— What you will do —
Report every line in the listing below where the string "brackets" shows up.

— Recorded data —
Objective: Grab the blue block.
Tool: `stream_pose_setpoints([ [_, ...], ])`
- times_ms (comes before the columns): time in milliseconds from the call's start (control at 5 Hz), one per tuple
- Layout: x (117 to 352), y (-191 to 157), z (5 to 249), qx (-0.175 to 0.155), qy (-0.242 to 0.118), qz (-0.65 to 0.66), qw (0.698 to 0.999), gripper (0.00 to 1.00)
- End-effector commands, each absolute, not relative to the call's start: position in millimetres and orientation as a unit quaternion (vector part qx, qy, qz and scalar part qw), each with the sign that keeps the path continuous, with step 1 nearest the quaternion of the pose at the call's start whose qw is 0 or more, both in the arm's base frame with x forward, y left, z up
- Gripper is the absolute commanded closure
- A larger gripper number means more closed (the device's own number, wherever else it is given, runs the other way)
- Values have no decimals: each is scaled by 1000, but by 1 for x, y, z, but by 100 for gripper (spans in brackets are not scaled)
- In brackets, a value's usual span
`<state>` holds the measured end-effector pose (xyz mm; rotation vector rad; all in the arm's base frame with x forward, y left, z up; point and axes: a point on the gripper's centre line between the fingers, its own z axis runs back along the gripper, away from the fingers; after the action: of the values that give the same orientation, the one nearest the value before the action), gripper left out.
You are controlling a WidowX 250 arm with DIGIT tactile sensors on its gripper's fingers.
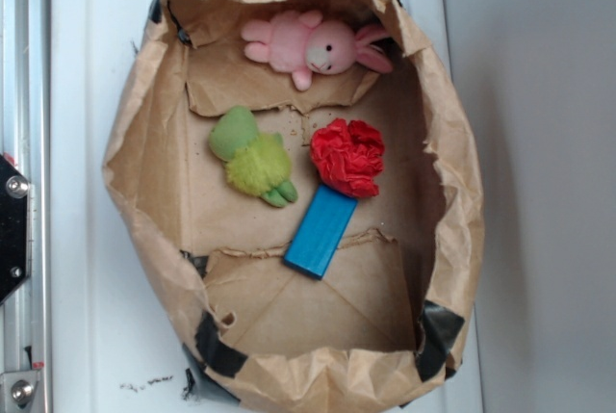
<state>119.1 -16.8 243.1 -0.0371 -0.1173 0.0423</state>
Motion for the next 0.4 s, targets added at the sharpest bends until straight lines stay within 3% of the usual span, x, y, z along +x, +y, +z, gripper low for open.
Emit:
stream_pose_setpoints([
  [0,119,-17,243,-19,-59,21,998,0],
  [200,136,-17,237,-21,-58,54,997,0],
])
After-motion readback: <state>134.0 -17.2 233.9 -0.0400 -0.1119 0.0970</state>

— Written answer —
- Values have no decimals: each is scaled by 1000, but by 1 for x, y, z, but by 100 for gripper (spans in brackets are not scaled)
- In brackets, a value's usual span

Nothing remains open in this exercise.